Importantly, liability also potentially existed for Dimerco, the competitor that hired the ex-Scanwell employee. Though the court said little about this, the jury had awarded Scanwell $54,000 in damages from the ex-employee, and $254,000 from the competitor, Dimerco, under a conspiracy theory. Though also reversing the award against Dimerco because it was “derivative” of the breach of duty of loyalty claim, the court implicitly approved of the result had the correct jury instruction been employed. On remand, the court directed that a proper definitional instruction must set out the following elements:
1) [i]n general, an employee must not, while employed, act contrary to the employer’s interest;
2) however, an employee may agree with others to compete upon termination of employment and may plan and prepare for their competing enterprise while still employed; and
3) but an employee may not, while still employed, go beyond mere planning and preparation and act in direct competition with the employer.[xxiv]

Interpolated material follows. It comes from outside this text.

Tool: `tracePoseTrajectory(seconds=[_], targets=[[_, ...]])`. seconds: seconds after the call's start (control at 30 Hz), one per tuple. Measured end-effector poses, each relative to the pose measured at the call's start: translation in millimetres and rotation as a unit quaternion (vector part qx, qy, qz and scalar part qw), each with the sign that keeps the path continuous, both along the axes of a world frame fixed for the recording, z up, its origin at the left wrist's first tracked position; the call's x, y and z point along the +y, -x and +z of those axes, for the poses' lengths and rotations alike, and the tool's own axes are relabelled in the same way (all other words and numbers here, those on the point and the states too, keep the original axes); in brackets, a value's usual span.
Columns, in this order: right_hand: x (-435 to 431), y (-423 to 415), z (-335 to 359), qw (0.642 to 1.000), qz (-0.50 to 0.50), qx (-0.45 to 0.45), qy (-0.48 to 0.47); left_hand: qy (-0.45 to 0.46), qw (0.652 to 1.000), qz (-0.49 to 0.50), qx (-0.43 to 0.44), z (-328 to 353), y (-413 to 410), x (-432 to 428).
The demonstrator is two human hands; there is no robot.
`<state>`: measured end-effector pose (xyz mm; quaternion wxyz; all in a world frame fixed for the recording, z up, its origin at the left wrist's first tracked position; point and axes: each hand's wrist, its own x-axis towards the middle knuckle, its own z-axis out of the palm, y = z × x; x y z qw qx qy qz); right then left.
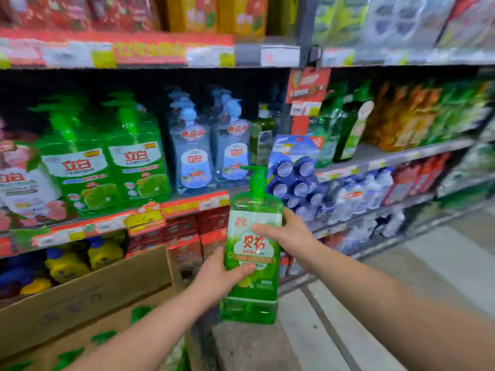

The Post-Scanwell Landscape
Since Scanwell, a few cases have addressed the duty of loyalty, though several only in cursory way due to the nature of the claims or the type of review at issue in those cases.[xxv] One case to look at the doctrine in more depth was Synergetics, Inc. v. Hurst, 477 F.3d 949 (8th Cir. 2007). In Synergetics, two high-level sales associates, while still employed by the plaintiff-company, decided to form a competing business. As part of this plan and while still employed, the sales associates (1) entered into a confidentiality agreement with a manufacturer (that was also a manufacturer for Synergetics) so that they could discuss the production of competitive products, (2) contacted Synergetics’ customers to discuss formation of the new company and (3) hired a prototype maker, who was also a consultant for Synergetics and who used spare parts belonging to Synergetics, to make competing products.[xxvi]
Following the sales associates’ departure and incorporation of a competing company, Synergetics filed suit against them, ultimately trying to a jury claims of trade secret misappropriation, breach of confidentiality agreements (but not non-compete agreements which were not at issue in the case), tortious interference and breach of the duty of loyalty.[xxvii] In affirming the judgment in favor of Synergetics on all counts, the Eighth Circuit confirmed that the evidence supported the verdict for breach of the duty of loyalty:
When viewed in the light most favorable to the verdict, it is clear that the Appellants’ actions violated their duty of loyalty to Synergetics. Appellants used confidential trade secret information to begin the design of competitive products, used pricing and product information to target Synergetics’ customers, and began solicitation of Synergetics customers prior to the termination of their employment.[xxviii]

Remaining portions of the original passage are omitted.